**Brief**
Return the data below in full. Keep each character unchanged.

**Data below**
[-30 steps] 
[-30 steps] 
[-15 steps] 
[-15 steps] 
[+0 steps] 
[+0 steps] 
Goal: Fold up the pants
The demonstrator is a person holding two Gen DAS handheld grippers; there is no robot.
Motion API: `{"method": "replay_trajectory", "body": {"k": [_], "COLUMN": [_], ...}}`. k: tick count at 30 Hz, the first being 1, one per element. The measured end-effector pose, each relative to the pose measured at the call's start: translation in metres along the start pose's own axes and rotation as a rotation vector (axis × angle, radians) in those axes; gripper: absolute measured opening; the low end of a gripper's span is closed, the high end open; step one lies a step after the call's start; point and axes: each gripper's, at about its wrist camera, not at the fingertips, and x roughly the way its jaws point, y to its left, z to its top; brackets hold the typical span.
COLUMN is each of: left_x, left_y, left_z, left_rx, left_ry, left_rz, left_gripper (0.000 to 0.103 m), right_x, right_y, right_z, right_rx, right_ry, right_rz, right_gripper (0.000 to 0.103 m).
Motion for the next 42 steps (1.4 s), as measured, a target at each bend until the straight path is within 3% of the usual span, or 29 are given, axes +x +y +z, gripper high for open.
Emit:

**Output for this exercise**
[-30 steps] 
[-30 steps] 
[-15 steps] 
[-15 steps] 
[+0 steps] 
[+0 steps] 
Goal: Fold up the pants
The demonstrator is a person holding two Gen DAS handheld grippers; there is no robot.
Motion API: `{"method": "replay_trajectory", "body": {"k": [_], "COLUMN": [_], ...}}`. k: tick count at 30 Hz, the first being 1, one per element. The measured end-effector pose, each relative to the pose measured at the call's start: translation in metres along the start pose's own axes and rotation as a rotation vector (axis × angle, radians) in those axes; gripper: absolute measured opening; the low end of a gripper's span is closed, the high end open; step one lies a step after the call's start; point and axes: each gripper's, at about its wrist camera, not at the fingertips, and x roughly the way its jaws point, y to its left, z to its top; brackets hold the typical span.
COLUMN is each of: left_x, left_y, left_z, left_rx, left_ry, left_rz, left_gripper (0.000 to 0.103 m), right_x, right_y, right_z, right_rx, right_ry, right_rz, right_gripper (0.000 to 0.103 m).
Motion for the next 42 steps (1.4 s), as measured, a target at each bend until the straight path is within 3% of the usual span, or 29 are given, axes +x +y +z, gripper high for open.
Emit:

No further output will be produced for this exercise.